## WHAT IS BEING ASKED
From the entries that follow, reproduce exactly and only the lines from the line with "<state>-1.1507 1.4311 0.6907" to the line with "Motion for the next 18", endpoints included.

## STORED DATA
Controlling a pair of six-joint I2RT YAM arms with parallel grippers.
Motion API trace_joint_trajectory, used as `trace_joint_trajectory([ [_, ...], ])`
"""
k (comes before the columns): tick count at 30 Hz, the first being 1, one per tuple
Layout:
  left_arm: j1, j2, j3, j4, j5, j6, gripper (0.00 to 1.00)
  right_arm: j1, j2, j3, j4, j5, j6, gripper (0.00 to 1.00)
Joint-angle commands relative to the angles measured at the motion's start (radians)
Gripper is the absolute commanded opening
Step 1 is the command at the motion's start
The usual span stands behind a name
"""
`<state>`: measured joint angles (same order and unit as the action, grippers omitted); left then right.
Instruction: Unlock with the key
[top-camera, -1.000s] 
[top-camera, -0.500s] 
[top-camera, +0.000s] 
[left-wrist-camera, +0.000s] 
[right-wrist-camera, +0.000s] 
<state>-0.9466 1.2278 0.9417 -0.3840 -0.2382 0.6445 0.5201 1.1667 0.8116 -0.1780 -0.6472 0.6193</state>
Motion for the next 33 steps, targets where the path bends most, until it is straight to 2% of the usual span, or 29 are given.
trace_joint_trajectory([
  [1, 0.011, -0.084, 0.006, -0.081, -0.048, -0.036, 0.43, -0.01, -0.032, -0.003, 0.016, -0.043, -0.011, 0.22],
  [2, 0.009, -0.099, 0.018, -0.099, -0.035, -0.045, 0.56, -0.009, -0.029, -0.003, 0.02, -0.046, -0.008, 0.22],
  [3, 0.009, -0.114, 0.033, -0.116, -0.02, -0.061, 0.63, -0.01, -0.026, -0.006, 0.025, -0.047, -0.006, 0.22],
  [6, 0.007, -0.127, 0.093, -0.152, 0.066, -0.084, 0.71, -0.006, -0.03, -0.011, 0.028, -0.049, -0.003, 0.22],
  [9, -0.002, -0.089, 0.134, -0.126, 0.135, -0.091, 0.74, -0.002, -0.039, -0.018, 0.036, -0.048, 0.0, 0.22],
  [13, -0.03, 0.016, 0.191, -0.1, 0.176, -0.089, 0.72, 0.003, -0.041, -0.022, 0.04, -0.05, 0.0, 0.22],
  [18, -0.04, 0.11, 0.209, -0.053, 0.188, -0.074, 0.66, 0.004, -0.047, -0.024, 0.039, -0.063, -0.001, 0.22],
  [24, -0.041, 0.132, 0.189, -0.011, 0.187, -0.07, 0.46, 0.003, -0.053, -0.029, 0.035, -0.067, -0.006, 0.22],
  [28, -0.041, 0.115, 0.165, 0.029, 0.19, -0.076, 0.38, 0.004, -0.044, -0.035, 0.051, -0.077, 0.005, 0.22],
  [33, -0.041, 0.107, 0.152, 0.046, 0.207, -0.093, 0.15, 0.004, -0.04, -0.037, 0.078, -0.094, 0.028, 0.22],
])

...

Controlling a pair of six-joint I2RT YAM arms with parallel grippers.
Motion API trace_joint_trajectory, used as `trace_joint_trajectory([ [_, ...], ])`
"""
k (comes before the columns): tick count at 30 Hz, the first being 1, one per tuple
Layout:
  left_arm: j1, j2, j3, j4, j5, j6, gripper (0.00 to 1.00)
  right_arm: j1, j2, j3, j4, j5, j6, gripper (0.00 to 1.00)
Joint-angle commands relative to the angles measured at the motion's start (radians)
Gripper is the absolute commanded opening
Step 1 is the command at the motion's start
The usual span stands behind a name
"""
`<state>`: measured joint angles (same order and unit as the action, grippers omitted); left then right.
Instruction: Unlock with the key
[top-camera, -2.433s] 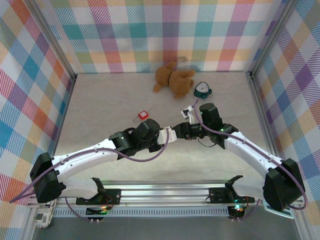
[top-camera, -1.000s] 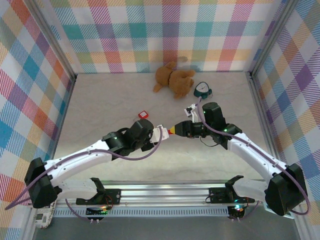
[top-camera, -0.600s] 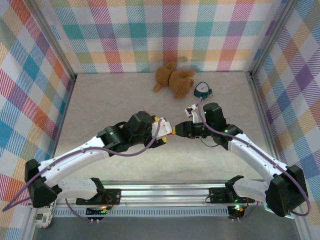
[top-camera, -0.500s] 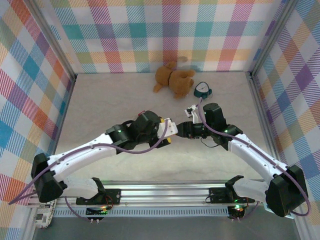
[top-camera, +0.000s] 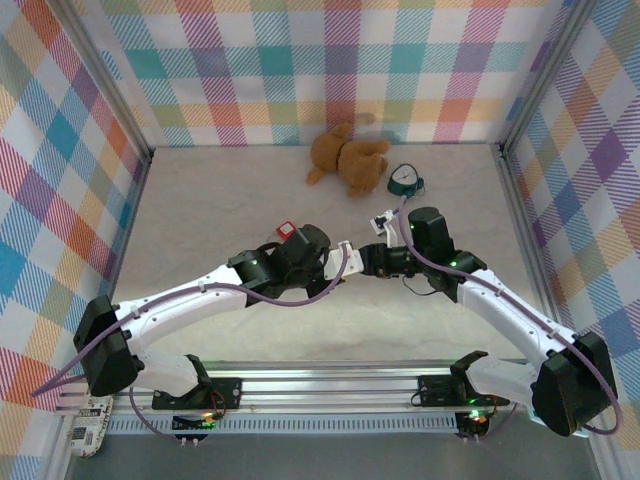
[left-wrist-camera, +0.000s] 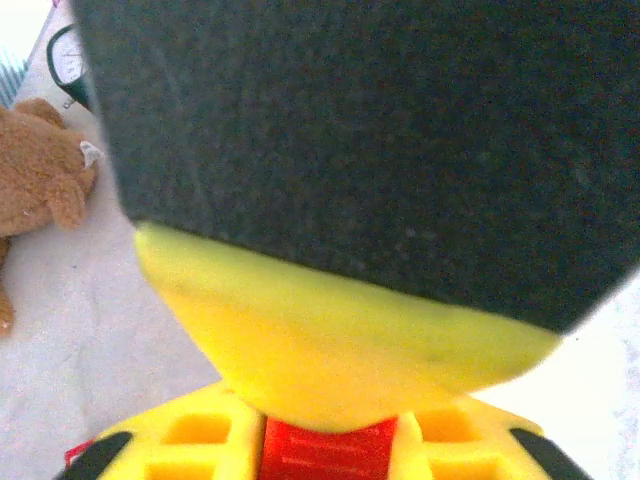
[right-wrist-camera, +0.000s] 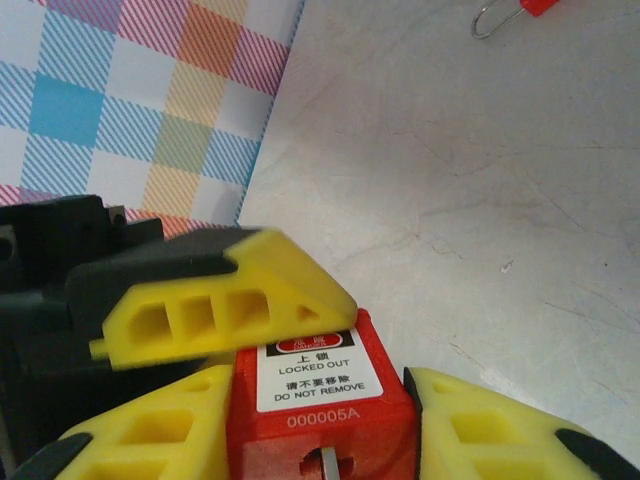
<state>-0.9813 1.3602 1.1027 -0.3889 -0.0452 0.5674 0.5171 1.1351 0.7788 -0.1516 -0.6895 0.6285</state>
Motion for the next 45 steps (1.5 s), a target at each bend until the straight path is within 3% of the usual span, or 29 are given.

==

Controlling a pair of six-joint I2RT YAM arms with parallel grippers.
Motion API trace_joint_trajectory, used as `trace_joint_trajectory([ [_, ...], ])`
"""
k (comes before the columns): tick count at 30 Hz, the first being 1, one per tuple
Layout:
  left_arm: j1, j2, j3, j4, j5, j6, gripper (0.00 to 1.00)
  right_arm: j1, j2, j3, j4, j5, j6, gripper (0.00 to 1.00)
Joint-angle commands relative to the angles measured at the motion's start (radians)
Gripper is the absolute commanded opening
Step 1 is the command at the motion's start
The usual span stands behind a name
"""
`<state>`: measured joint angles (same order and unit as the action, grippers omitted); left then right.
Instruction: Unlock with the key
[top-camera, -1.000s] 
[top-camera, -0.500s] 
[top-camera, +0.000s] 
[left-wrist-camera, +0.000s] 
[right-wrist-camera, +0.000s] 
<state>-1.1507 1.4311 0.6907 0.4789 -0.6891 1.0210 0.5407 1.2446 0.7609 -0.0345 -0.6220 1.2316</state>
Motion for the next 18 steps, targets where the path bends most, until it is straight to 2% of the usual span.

## OUTPUT FOR THIS EXERCISE
<state>-1.1507 1.4311 0.6907 0.4789 -0.6891 1.0210 0.5407 1.2446 0.7609 -0.0345 -0.6220 1.2316</state>
Motion for the next 18 steps, targets where the path bends most, until it is straight to 2% of the usual span.

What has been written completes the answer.